The firm is now in negotiations with both the national and county governments to sell the product although Airbus declined to disclose the estimated value of the project.
This is only the latest example of how modern mapping technology can be used to address the developmental challenges that have dogged countries such as Kenya for decades.
Airbus is also working with insurance firms to provide updates on the state of vegetation and water in given regions where farmers, who have bought polices, operate.
Data collected through satellite mapping can be used to identify trigger events such as a shortage of water and vegetation. This would then help the insurance firms to plan in advance on compensation or for the government to supply fodder and water before the situation worsens.
In Nyando, satellite technology is being used to monitor water pollution through an application that shows eutrophication (excessive nutrients), phenomena that are likely to lead into abnormal flowering of floating hyacinth, which has been causing serious damages to navigation and fishery activities.
The app has the ability to show uncharacteristic increase of satellite vegetation indices on the water, which can be explained with an increase of soil, chemical fertiliser and organic matter, which is transported by the Nyando River, especially during the rainy season.
Satellite monitoring of Lake Victoria provide vital data on the status of the water body and helps in making informed decisions on the extent of pollution.
Kenya lacks developed mapping systems, which has hampered public planning, especially in natural resource management. A number of companies and State agencies have been turning to mapping technology to improve the robustness of data locally available to the government.
The Regional Centre for Mapping of Resources for Development (RCMRD) is developing publicly accessible digital maps using technology developed partly by America’s National Aeronautics and Space Administration.
These maps show agricultural data such as the spread of the maize crop in western Kenya. The digital crop cover map can be accessed online on the RCMRD open data web portal. The platform also provides links to other types of land use maps from member states in eastern and southern Africa.

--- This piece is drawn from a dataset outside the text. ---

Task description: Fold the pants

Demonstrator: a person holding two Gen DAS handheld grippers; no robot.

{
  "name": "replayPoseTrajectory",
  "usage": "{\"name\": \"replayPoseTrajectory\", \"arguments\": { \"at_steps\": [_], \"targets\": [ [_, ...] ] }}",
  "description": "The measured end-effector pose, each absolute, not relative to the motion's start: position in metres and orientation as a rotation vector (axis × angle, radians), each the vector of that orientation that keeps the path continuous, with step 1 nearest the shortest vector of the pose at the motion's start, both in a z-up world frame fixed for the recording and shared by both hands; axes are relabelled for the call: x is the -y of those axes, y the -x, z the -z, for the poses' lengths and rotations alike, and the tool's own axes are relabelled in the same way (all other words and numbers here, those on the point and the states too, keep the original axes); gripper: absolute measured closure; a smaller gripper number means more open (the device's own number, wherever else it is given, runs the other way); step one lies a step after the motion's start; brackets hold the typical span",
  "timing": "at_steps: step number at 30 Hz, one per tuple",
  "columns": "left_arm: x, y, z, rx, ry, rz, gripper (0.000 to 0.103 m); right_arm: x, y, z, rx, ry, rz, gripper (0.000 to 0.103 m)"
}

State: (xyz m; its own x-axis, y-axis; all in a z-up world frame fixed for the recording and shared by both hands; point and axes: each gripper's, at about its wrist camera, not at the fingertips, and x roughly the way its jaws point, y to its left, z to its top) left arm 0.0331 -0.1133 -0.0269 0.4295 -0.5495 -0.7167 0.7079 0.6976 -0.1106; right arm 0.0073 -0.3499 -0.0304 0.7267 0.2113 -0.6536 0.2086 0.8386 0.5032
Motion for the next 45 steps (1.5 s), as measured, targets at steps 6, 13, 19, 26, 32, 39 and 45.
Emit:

Scholars are also turning to unusual avenues to collect mapping data. At the Technical University of Kenya researchers are exploring the use of drones to map land ownership in Africa.
The drones would photograph the hedges that make up the boundaries of most properties from the air and maps from these photos are then linked to ownership records in the land register.
However, the project is yet to fully take off the ground as the researchers await regulatory go-ahead.